John Williams is an Australian scientist whose life work has been in the study of hydrology and the use of water in the landscape and farming, including land salinity.

== Biography ==
Williams grew up near Tumbarumba on a farm in the Snowy Mountains region of New South Wales. He attended school in Queanbeyan near Canberra, before graduating from the University of Sydney with a degree in agricultural science and a doctorate in soil science and hydrology.

Williams is a founding member of the Wentworth Group of Concerned Scientists and advocated for a rational debate on Australia's water resources. He was Chief of the Division of Land and Water, CSIRO (Australia's premier government research organisation), in Canberra, when he retired in 2004. He served earlier at the CSIRO laboratories at Townsville in Queensland where, among other things, he studied the Great Artesian Basin and the transport of water from the Great Dividing Range into the outback of Queensland and New South Wales.

He also served as adjunct professor in Agriculture and Natural Resource Management at Charles Sturt University, and Chief Scientist and Chair of the NSW Department of Natural Resources’ Science and Information Board. Williams was also Commissioner of the New South Wales Natural Resources Commission between 2005 and 2011.

Williams is an emeritus professor and research associate at the Australian National University; and a commentator on environmental matters.

In a feature article in a July 2009 edition of The Canberra Times Williams reportedly stated that there should be a sixty percent cut in water use across the Murray-Darling Basin, and the Snowy Mountains Scheme that diverts water to the Riverina should not be exempt from water savings.
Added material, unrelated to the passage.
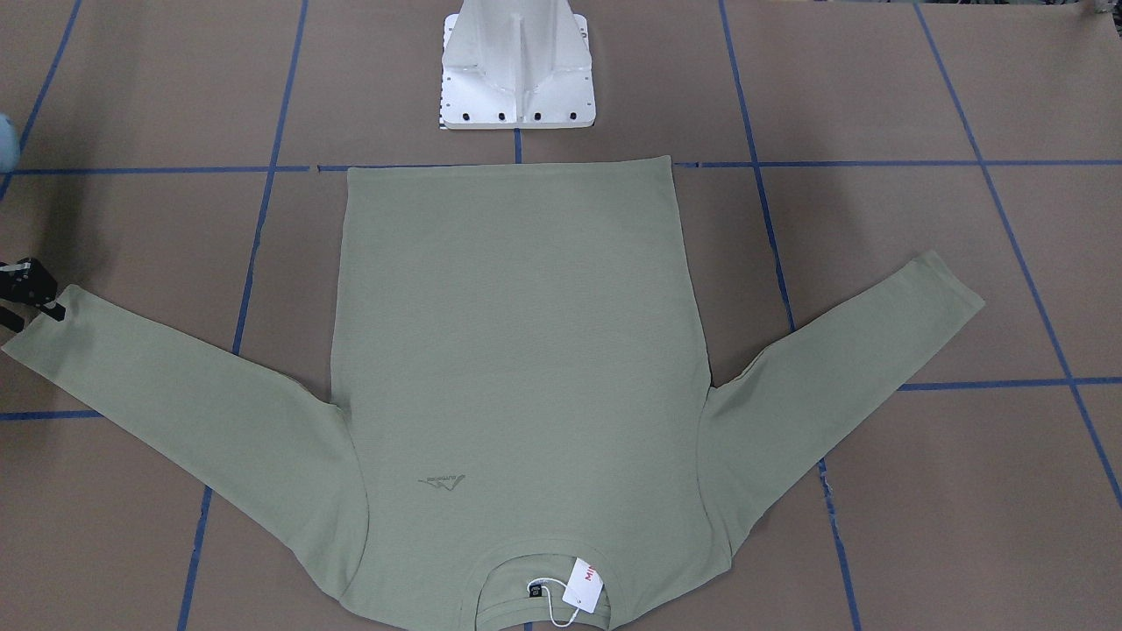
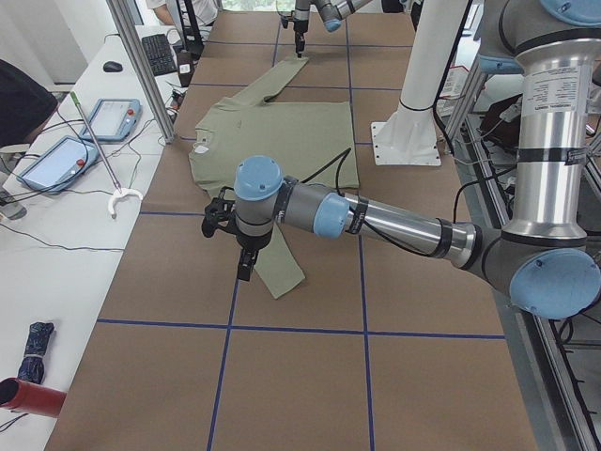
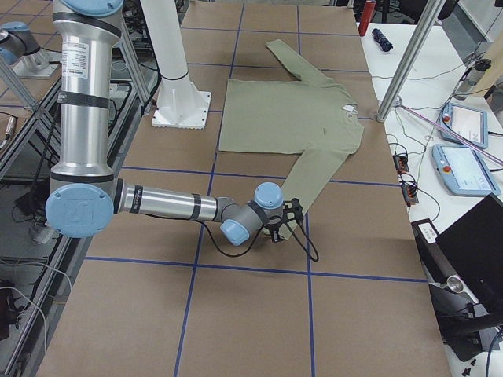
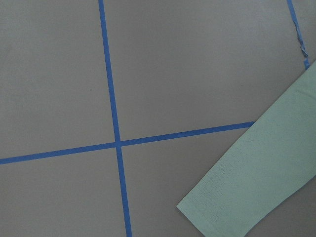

In 2012, Williams was interviewed for commentary on the Murray-Darling Commission report.

During his career, Williams has been honoured with the 2005 Farrer Memorial Medal for achievement and excellence in agricultural science and appointed in November 2011 as a Fellow of the Australian Academy of Technological Sciences and Engineering (FTSE).

In February 2018, Williams was a co-author of an article in The Conversation and co-signatory of the Murray Darling Declaration along with other concerned scientists.